→ Data for processing:
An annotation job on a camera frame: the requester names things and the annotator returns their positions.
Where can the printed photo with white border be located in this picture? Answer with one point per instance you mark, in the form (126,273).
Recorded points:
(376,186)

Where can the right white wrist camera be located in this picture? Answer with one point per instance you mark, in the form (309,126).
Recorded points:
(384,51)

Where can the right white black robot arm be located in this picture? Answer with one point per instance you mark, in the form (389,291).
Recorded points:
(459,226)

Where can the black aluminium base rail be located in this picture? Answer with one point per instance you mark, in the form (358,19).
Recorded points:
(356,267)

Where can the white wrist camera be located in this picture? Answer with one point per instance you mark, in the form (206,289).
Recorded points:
* * *
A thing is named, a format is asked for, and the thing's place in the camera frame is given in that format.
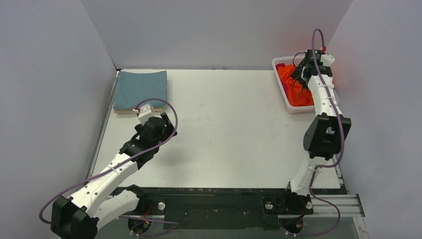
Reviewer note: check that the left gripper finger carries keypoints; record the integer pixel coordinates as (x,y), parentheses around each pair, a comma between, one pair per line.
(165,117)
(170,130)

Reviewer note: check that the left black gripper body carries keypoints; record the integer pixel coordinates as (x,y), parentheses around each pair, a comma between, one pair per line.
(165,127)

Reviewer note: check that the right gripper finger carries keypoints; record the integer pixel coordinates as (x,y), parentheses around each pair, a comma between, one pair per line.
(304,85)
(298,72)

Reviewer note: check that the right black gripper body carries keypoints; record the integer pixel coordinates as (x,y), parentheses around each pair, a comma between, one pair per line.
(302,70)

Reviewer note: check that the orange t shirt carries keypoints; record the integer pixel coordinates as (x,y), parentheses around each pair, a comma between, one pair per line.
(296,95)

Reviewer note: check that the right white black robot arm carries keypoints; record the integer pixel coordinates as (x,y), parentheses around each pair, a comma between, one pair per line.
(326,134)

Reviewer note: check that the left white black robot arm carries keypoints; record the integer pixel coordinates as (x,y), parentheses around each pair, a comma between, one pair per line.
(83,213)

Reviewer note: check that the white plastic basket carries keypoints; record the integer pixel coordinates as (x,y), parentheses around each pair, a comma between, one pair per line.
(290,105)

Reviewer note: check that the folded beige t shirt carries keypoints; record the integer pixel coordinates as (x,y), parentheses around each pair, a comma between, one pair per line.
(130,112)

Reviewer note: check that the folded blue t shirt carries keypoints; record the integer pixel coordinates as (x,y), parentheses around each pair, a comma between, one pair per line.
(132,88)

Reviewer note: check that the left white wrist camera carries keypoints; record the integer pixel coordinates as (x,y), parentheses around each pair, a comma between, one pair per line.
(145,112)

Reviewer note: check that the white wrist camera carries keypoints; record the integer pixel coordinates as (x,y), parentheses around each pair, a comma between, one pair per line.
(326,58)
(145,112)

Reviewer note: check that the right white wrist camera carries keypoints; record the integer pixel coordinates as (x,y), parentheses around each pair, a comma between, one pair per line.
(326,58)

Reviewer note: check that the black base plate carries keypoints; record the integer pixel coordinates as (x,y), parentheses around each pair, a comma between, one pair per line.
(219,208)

→ Assignment:
Above are the records; report each line in them that includes the word "this".

→ Task result:
Where can the printed photo with white border be located in this picture? Answer with one point per instance you mark, in the form (126,273).
Where can the right white wrist camera be located in this picture? Answer with one point per instance you mark, in the form (309,126).
Where can the right white black robot arm be located in this picture? Answer with one point per instance you mark, in the form (389,291).
Where can the black aluminium base rail be located in this picture? Answer with one point per instance you mark, in the form (358,19).
Where can the white wrist camera be located in this picture? Answer with one point per instance you mark, in the form (206,289).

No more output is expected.